Entry for December 21, 2008
"Shake salt from your diet)" is an excellent article in Consumer Reports January 2009 issue
The January 2009 issue of Consumer Reports has an excellent article beginning on page 21 that gives helpful information to you about how to find the hidden sodium in your diet. They even give the definitions of many sodium-related terms that food manufacturers use (allowed by the FDA) on food labels that serve to further confuse the consumer. Terms such as:
SODIUM FREE (or zero sodium, no sodium, without sodium, free of sodium, trivial source of sodium): Fewer than 5 mg of sodium per serving
VERY LOW IN SODIUM: No more than 35 mg per serving
LOW IN SODIUM: No more than 140 mg per serving
LIGHT IN SODIUM: At least 50 % less sodium per serving than the full sodium version
REDUCED SODIUM (or lower sodium, less sodium): At least 25% less sodium per serving than a full-sodium version of the same food.
UNSALTED (or no salt added, without added salt): No salt was added during processing. If the food is not sodium-free, the label must say, "Not a sodium-free food".
HEALTHY: For an individual food, no more than 480 mg of sodium per serving. For a meal, no more than 600 mg of sodium.

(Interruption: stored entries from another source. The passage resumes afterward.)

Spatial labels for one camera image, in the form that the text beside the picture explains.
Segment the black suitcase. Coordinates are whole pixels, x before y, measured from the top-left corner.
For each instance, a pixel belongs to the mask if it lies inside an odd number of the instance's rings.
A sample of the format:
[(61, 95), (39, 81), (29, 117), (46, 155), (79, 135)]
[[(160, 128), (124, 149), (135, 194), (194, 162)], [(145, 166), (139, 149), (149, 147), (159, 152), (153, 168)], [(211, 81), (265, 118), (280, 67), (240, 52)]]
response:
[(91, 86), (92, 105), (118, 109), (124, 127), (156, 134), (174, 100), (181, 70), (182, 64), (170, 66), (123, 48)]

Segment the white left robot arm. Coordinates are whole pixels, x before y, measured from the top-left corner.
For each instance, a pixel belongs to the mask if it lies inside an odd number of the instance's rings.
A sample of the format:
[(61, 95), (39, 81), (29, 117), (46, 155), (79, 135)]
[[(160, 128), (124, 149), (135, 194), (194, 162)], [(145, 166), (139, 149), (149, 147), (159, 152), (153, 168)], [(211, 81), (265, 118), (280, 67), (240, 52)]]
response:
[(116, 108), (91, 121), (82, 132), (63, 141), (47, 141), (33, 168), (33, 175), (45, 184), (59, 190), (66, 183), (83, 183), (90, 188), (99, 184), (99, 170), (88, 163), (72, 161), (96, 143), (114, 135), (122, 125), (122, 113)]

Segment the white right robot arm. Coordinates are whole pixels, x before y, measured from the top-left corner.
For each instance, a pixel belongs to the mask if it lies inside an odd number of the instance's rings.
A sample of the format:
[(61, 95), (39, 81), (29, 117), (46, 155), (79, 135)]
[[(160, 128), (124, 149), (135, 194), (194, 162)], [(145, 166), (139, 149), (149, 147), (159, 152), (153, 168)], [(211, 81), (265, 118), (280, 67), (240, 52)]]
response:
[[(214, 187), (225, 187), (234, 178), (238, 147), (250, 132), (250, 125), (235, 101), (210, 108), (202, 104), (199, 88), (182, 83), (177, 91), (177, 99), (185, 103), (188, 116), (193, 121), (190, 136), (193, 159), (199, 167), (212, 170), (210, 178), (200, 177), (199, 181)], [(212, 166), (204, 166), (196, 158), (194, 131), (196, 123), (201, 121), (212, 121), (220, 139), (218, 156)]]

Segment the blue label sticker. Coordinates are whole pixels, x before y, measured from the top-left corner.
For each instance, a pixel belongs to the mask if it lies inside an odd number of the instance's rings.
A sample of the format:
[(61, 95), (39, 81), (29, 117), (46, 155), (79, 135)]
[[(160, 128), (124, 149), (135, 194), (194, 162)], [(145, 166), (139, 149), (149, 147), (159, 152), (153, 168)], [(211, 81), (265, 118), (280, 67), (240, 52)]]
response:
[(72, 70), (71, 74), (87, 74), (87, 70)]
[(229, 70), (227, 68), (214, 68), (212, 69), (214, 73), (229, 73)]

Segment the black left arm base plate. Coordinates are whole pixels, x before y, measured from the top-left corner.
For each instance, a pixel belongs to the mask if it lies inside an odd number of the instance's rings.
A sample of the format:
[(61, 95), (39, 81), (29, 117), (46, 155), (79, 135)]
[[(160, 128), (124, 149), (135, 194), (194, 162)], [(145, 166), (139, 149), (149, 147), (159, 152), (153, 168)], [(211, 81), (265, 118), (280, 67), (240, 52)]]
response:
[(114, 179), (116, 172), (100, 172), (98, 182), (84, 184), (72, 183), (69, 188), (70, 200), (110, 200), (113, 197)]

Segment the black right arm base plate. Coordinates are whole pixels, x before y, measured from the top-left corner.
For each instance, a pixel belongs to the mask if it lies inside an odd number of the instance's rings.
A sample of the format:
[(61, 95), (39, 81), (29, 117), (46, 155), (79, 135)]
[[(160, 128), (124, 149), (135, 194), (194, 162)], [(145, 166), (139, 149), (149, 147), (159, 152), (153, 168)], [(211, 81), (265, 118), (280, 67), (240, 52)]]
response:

You would need to be a food scientist to be able to remember all of this as you are grocery shopping! I'm sure the average consumer has as much or more difficulty remembering these terms and their definitions as I do - and I'm reasonably well educated about dietary sodium. That is why I strongly believe that the SalTrax system is needed for ease of label reading. If the SalTrax "Points" were listed on the food label, no complex math or confusing definitions would be required. I urge you to read this important article today and become and informed consumer of sodium!